The court observed that a New Jersey bad faith plaintiff must show (1) absence of a reasonable basis to deny benefits; and (2) knowing or reckless disregard of its lack of a reasonable basis to deny that benefit. If there is a reasonable basis to deny benefits, or where coverage is “fairly debatable”, there cannot be bad faith. “Under this ‘fairly debatable’ standard, a plaintiff can only succeed on a bad faith claim against his insurer if he can establish that he would be entitled to summary judgment on the underlying claim —- that there are no factual issues over whether the plaintiff is entitled to insurance coverage under his policy.”

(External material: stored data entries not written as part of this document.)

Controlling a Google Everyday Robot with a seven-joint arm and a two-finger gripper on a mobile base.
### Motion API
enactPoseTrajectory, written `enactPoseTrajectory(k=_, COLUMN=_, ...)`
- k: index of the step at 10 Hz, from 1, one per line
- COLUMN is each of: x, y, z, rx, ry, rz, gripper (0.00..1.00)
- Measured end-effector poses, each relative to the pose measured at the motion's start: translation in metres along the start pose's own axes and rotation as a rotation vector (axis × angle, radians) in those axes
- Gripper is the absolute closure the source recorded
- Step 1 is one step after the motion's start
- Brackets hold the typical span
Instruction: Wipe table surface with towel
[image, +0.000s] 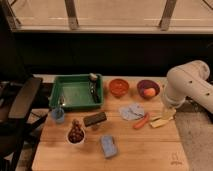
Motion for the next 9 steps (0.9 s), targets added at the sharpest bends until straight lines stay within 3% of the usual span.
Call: enactPoseTrajectory(k=9, x=0.0001, y=-0.0006, z=-0.0001, rx=0.001, ry=0.002, rz=-0.001, gripper=0.35)
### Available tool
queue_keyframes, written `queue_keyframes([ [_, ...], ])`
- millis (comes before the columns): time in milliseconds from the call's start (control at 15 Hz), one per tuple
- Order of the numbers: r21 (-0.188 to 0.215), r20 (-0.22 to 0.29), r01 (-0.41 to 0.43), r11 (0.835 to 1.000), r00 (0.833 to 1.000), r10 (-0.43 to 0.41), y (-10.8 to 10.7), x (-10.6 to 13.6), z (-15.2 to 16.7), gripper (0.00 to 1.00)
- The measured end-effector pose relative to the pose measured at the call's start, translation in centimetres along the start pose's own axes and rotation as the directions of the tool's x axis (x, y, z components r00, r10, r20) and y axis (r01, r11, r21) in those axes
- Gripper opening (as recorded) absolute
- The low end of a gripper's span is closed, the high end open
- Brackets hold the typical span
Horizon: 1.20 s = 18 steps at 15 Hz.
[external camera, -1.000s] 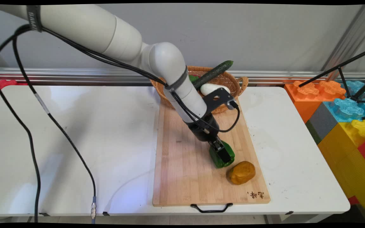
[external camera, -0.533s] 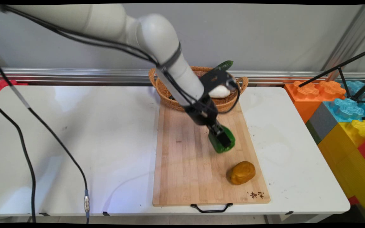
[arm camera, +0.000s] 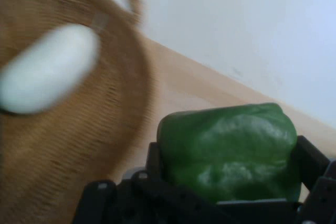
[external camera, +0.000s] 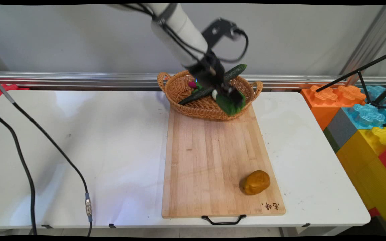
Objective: Place the picked object in the vegetable basket
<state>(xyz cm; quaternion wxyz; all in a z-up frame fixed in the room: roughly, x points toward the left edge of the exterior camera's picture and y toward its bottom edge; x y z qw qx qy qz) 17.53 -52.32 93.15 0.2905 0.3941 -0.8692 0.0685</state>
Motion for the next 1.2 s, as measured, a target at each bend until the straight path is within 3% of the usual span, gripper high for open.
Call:
queue_keyframes([
  [200,0.066,-0.040,0.077,0.995,0.996,-0.074,-3.1,1.2,-0.3,0.00],
  [533,0.115,-0.041,0.187,0.976,0.982,-0.183,-7.1,1.5,2.3,0.00],
  [733,0.117,-0.035,0.238,0.964,0.971,-0.235,-9.0,1.3,5.4,0.00],
  [1133,0.103,-0.035,0.274,0.956,0.962,-0.272,-10.8,1.8,9.4,0.00],
  [1200,0.100,-0.033,0.276,0.956,0.961,-0.274,-10.9,1.8,9.8,1.00],
])
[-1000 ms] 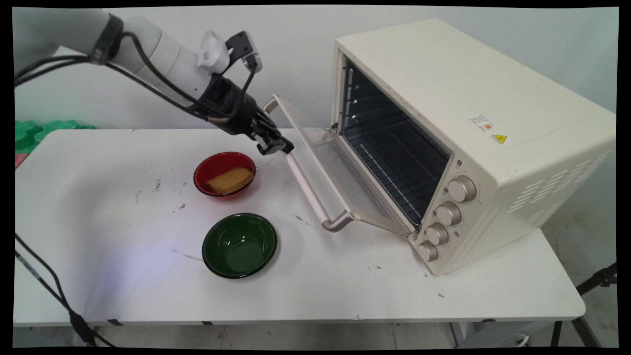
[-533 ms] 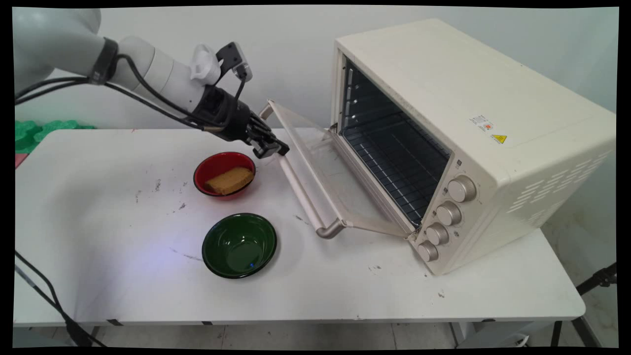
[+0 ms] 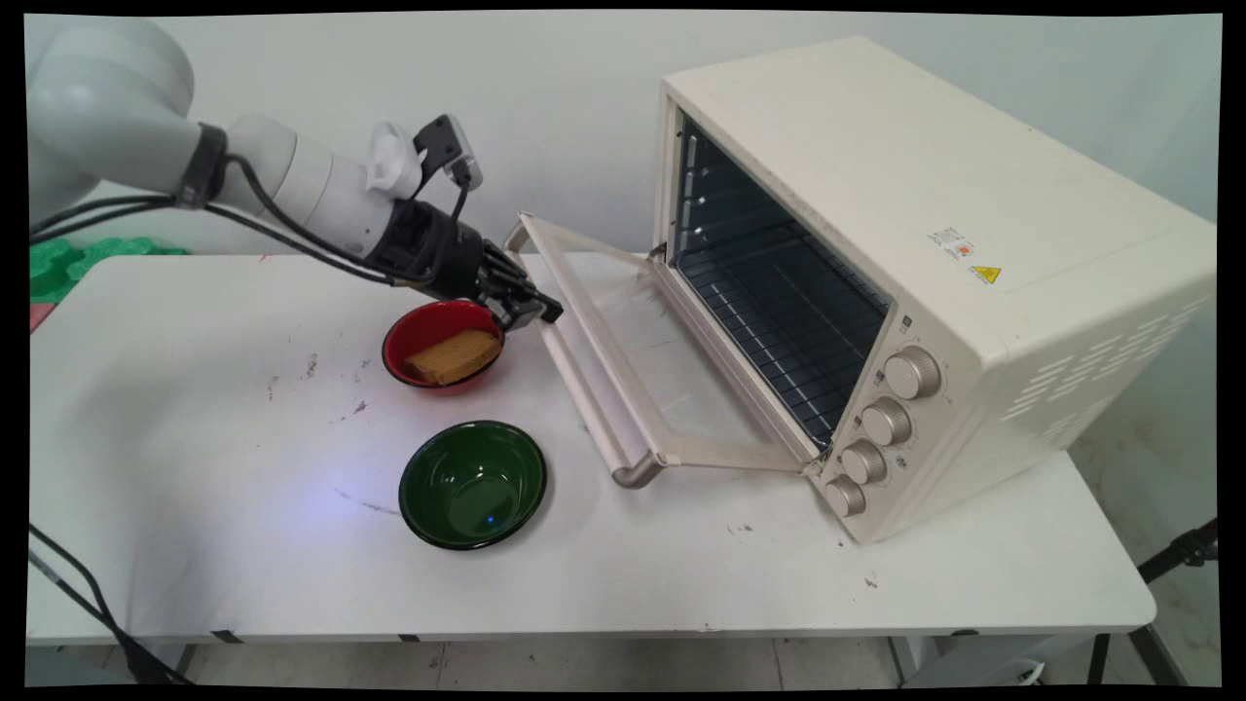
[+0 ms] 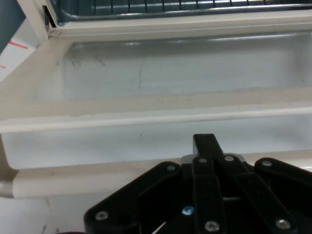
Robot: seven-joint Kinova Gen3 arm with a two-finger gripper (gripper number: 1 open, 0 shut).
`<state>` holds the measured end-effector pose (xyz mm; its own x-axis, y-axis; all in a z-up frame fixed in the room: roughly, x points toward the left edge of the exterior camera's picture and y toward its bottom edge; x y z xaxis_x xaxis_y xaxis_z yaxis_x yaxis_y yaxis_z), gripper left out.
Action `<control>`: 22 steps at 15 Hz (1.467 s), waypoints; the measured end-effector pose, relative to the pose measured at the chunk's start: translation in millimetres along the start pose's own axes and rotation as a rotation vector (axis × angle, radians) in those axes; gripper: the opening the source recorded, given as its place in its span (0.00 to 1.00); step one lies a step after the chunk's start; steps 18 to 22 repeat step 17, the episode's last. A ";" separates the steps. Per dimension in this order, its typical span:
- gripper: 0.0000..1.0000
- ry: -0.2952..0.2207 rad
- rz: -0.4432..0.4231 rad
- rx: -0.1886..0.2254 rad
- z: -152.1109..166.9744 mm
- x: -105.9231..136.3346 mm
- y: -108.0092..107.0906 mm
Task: Open the oven
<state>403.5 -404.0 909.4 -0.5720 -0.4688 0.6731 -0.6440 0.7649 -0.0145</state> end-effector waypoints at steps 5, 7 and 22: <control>0.00 0.026 -0.001 -0.008 7.7 -20.2 -1.2; 0.00 0.038 0.002 -0.012 10.4 -27.0 -1.9; 0.00 0.089 0.017 -0.025 17.6 -52.2 -4.8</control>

In its complaint, the plaintiff pleaded that there was no reasonable basis to deny defense and indemnification, referencing specific policy provisions covering trademark infringement claims. However, the court found that the plaintiff did “not adequately set forth the second element required … Defendants’ knowledge or reckless disregard for the fact that they had no reasonable basis for their denial of insurance benefits.” An allegation that the claim process was delayed with knowledge or reckless disregard that there was no valid basis is a legal conclusion, not a factual allegation under Twombly/Iqbal. Thus, the bad faith claim was dismissed without prejudice, leaving plaintiff an opportunity to re-plead; but in so ordering the court allowed the plaintiff time to cure while stating “if Plaintiff is able to do so consistent with counsel’s obligations under Rule 11….”

The plaintiff did amend, and was successful in defeating a subsequent motion to dismiss the amended bad faith claim.

Date of Decision: July 6, 2016

Prod. Source Int’l, LLC v. Foremost Signature Ins. Co., No. 15-8704, 2016 U.S. Dist. LEXIS 87030 (D.N.J. July 6, 2016) (Simandle, J.)